* EXERCISE REQUIREMENTS *
Pull every "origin" line out of the data below.

* Stored items *
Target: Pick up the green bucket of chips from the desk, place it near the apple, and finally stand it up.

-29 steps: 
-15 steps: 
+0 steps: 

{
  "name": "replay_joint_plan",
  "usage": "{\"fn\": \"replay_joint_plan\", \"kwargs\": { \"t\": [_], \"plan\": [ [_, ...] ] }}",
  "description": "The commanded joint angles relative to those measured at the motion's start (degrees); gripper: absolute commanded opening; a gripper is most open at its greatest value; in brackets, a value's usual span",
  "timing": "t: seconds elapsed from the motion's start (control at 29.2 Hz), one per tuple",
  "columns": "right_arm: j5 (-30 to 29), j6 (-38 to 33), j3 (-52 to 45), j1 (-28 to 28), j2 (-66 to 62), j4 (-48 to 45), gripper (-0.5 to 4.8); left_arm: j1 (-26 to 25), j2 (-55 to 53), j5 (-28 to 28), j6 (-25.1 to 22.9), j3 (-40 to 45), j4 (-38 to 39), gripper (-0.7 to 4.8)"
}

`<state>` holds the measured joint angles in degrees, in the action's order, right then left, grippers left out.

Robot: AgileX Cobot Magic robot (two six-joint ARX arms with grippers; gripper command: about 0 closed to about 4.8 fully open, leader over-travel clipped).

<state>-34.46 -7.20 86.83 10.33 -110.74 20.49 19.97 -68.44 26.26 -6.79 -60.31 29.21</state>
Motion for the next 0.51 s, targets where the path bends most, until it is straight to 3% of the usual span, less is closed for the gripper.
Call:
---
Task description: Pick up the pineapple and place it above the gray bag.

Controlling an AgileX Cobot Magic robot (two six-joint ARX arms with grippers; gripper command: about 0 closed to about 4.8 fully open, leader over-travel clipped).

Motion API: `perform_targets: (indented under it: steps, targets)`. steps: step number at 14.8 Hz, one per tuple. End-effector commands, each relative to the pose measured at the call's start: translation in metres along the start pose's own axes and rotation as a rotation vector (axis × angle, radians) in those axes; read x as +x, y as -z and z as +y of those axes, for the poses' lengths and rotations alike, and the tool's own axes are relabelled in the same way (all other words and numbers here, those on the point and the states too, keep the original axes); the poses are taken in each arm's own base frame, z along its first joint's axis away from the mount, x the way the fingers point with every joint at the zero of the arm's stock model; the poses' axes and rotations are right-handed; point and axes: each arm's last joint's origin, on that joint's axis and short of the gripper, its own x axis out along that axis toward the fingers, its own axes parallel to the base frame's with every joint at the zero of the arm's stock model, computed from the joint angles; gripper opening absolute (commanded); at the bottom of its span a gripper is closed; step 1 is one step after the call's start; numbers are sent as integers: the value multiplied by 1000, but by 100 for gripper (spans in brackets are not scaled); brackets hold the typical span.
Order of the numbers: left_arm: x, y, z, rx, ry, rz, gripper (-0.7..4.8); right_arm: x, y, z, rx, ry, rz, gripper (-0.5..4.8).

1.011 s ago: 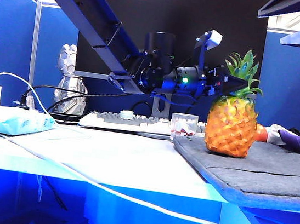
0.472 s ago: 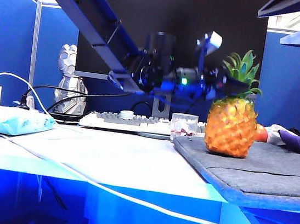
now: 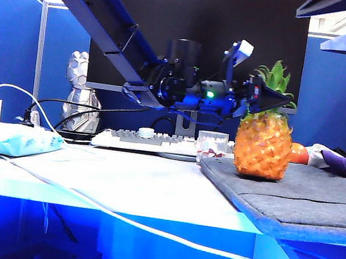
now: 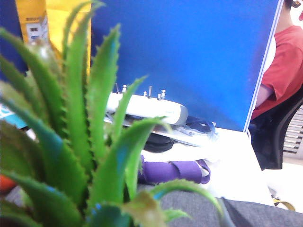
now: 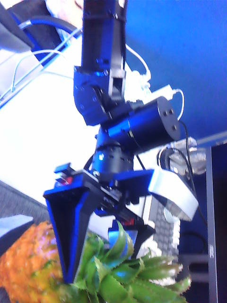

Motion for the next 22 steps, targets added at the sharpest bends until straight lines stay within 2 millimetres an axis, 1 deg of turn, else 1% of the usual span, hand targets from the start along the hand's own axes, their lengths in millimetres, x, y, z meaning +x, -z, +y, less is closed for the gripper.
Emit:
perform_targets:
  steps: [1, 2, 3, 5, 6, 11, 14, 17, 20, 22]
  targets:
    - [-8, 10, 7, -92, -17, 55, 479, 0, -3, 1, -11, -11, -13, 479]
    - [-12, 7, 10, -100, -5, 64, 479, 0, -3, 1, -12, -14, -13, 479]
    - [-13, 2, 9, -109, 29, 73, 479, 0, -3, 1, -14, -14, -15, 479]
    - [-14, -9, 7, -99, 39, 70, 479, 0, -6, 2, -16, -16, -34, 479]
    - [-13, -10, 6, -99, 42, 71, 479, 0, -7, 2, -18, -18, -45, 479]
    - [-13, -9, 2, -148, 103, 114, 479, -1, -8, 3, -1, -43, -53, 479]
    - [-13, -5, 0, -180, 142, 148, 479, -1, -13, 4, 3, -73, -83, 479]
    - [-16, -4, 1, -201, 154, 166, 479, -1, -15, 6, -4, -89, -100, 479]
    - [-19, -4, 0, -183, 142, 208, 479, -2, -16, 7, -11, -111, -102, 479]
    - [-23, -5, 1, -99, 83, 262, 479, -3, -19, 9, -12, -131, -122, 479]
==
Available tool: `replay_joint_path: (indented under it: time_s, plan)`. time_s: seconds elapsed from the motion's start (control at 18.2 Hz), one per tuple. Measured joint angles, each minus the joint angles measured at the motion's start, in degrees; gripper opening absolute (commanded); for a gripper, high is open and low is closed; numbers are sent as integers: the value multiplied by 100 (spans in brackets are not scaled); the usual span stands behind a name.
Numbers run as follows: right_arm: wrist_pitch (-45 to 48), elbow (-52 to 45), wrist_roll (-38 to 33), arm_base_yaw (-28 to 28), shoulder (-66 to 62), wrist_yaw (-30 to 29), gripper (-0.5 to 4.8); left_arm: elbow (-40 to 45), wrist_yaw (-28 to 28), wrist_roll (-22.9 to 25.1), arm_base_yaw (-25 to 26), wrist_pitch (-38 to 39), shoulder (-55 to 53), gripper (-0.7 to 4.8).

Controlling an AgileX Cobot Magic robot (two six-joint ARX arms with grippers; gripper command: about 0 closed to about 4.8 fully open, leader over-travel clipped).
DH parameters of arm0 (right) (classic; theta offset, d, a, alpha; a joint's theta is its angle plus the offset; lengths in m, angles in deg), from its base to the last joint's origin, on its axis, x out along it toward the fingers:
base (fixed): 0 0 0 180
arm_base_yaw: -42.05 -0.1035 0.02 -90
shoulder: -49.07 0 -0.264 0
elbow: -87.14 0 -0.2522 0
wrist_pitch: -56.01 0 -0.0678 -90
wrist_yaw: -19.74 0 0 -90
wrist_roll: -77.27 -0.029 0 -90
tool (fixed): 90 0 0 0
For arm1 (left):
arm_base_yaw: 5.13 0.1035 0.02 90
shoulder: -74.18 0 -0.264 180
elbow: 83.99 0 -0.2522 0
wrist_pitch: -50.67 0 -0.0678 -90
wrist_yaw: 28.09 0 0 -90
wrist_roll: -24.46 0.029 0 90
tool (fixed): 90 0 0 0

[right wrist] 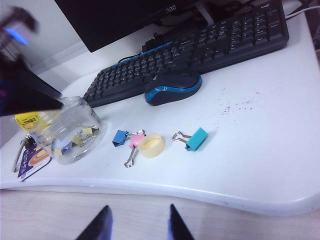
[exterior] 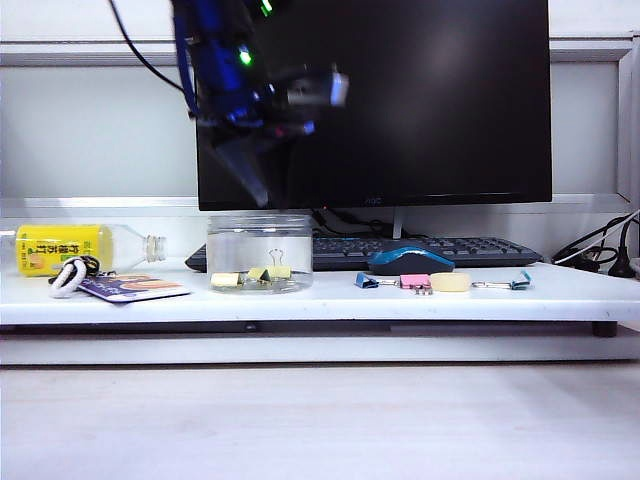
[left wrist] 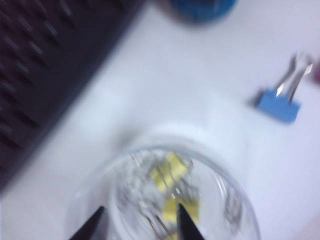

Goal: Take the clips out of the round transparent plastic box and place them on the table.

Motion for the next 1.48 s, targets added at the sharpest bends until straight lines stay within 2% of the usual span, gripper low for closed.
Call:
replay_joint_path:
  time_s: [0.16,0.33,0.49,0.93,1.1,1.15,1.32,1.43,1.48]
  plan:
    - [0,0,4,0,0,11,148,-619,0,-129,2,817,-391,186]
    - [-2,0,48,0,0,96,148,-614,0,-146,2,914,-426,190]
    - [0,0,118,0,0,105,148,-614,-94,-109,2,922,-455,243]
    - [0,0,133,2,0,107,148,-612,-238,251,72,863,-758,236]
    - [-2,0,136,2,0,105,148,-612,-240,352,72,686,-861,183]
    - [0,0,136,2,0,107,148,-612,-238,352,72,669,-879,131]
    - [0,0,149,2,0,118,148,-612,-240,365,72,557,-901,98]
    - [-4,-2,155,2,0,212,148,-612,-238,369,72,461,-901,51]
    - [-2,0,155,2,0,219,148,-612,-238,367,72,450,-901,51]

* EXPECTED OUTPUT *
Motion API: `perform_targets: (indented under it: steps, targets)`. steps: step number at 14.8 Hz, one per tuple. End-effector commands, each relative to the pose measured at the call's start: translation in metres along the start pose's own axes and rotation as a rotation vector (axis × angle, radians) in those axes; read x as +x, y as -z and z as +y of those axes, for the poses' lengths and rotations alike, and the tool's own axes are relabelled in the same way (all other words and numbers here, those on the point and the states too, keep the original axes); the poses are taken in each arm's own base frame, z along its first joint's axis away from the mount, x the way the fingers point with every joint at the zero of the arm's stock model; the poses' axes and rotations are right-handed; point and axes: each arm's last joint's origin, on that joint's axis and short of the gripper, its own x axis out along that axis toward the fingers, its own axes parallel to the base frame's with every joint at the zero of the arm's stock model, computed from the joint angles; gripper opening absolute (commanded); at the bottom of its span a gripper is closed; step 1 is one step after the call's start; numbers are sent as integers: the value multiplied by 1000, but by 100 for gripper (spans in brackets are not scaled); brackets hold the typical span.
DH parameters of arm0 (right) (classic; theta offset, d, a, alpha; a joint's theta is its angle plus the offset; lengths in m, angles in deg), from its base to the last joint's origin, on its axis, x out along it toward the fingers:

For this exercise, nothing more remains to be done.